Personal information
- Full name: Zenivio Morientes Gostavo Conceição Mota
- Date of birth: 22 April 2005 (age 21)
- Place of birth: Ainaro, East Timor
- Height: 1.70 m (5 ft 7 in)
- Position: Winger

Team information
- Current team: Karketu Dili

Senior career*
- Years: Team / Apps / (Gls)
- 0000–2020: Boavista TL
- 2021–2023: SLB Laulara
- 2023–2024: Kirivong Sok Sen Chey / 25 / (3)
- 2024–2026: Tanjong Pagar United / 50 / (3)
- 2026–: Karketu Dili / 7 / (2)

International career^{‡}
- 2019: Timor-Leste U17 / 4 / (1)
- 2022: Timor-Leste U19 / 2 / (1)
- 2021–: Timor-Leste U23 / 15 / (3)
- 2021–: Timor-Leste / 23 / (2)

= Zenivio =

East Timorese footballer

Zenivio Morientes Gostavo Conceição Mota (born 22 April 2005), simply known as Zenivio, or also known as Gostavo, is a Timorese professional footballer who plays as a winger for Liga Futebol Timor-Leste club Karketu Dili and the Timor-Leste national team.

==Career statistics==

| Club | Season | League |  |  | Cup |  | Continental |  | Other |  | Total |  |
| Division | Apps | Goals | Apps | Goals | Apps | Goals | Apps | Goals | Apps | Goals |
| Kirivong Sok Sen Chey | 2023–24 | Cambodian Premier League | 25 | 3 | 0 | 0 | 0 | 0 | 0 | 0 | 25 | 3 |
| Total |  | 25 | 3 | 0 | 0 | 0 | 0 | 0 | 0 | 25 | 3 |
| Tanjong Pagar United | 2024–25 | Singapore Premier League | 31 | 1 | 3 | 0 | 0 | 0 | 0 | 0 | 34 | 1 |
| Total |  | 31 | 1 | 3 | 0 | 0 | 0 | 0 | 0 | 34 | 1 |
| Career total |  |  | 56 | 4 | 3 | 0 | 0 | 0 | 0 | 0 | 59 | 4 |

==International career==
Zenivio made four appearances during 2020 AFC U-16 Championship qualification. He scored one goal in the team's Group Stage victory over Macau. In October 2021 he appeared in all three of Timor-Leste's 2022 AFC U-23 Asian Cup qualification matches. In the final match of the Group Stage he scored his team's only goal in a 1–0 victory over the Philippines.

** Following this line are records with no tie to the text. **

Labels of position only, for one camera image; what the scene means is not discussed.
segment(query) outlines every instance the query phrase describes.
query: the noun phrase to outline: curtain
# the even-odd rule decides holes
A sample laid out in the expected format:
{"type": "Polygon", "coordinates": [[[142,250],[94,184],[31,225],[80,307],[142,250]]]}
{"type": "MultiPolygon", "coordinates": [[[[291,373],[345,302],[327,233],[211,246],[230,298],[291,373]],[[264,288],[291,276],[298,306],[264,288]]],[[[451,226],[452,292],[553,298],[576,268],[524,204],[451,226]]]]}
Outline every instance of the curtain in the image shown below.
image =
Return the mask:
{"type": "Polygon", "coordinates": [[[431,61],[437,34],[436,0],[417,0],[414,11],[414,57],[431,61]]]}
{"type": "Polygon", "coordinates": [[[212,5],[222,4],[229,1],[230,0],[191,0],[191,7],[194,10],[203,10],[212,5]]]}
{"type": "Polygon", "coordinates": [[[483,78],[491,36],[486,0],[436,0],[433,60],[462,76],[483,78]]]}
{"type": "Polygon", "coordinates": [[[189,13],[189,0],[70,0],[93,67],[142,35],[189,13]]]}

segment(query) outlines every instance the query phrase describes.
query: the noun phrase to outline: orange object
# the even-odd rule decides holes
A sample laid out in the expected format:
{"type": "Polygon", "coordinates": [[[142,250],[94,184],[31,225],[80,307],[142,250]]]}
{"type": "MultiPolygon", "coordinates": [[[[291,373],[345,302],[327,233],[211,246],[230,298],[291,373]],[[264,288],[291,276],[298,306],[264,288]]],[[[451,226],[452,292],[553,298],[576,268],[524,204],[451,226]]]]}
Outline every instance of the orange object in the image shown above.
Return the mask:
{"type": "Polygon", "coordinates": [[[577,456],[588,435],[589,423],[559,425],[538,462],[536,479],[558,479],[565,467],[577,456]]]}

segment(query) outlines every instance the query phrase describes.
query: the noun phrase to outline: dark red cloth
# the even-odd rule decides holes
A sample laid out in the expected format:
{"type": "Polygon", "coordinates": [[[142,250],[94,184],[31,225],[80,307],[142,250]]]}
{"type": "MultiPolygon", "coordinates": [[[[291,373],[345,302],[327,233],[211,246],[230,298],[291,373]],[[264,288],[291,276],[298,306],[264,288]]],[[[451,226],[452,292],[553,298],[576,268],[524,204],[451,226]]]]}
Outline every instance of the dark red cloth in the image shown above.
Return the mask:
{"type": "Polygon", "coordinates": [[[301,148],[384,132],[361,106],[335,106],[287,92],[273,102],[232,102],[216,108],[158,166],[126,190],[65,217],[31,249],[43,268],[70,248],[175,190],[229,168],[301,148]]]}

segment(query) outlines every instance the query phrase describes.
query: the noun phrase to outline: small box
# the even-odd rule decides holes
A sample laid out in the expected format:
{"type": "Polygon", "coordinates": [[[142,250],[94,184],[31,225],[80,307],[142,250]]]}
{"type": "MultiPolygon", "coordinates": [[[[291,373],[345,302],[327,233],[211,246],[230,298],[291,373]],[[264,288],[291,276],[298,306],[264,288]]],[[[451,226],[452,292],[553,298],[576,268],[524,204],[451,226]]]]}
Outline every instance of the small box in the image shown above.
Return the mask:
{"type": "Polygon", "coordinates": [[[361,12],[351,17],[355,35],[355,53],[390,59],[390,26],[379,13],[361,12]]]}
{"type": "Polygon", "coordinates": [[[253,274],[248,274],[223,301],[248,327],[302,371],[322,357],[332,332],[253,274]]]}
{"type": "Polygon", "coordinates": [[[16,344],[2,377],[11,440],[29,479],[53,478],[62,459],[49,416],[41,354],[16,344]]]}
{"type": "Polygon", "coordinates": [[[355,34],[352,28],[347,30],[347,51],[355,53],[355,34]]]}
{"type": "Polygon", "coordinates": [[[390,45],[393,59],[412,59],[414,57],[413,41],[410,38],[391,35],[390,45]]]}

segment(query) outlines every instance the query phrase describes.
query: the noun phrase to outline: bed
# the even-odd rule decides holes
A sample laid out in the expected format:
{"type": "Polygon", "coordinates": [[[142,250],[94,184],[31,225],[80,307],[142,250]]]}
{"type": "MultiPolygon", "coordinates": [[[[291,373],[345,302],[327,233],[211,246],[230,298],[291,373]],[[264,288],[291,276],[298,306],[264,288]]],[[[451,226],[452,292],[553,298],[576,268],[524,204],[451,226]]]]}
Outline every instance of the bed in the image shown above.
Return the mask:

Two months later, on 5 December 2021, Zenivio made his senior international debut in a 2020 AFF Championship match against Thailand at age 16. He made three appearances in the competition, all as a substitute.

===International career statistics===

Timor-Leste national team
| Year | Apps | Goals |
| 2021 | 3 | 0 |
| 2022 | 5 | 0 |
| 2024 | 8 | 1 |
| 2025 | 6 | 0 |
| 2026 | 1 | 1 |
| Total | 23 | 2 |

===International goals===
Scores and results list Timor-Leste's goal tally first.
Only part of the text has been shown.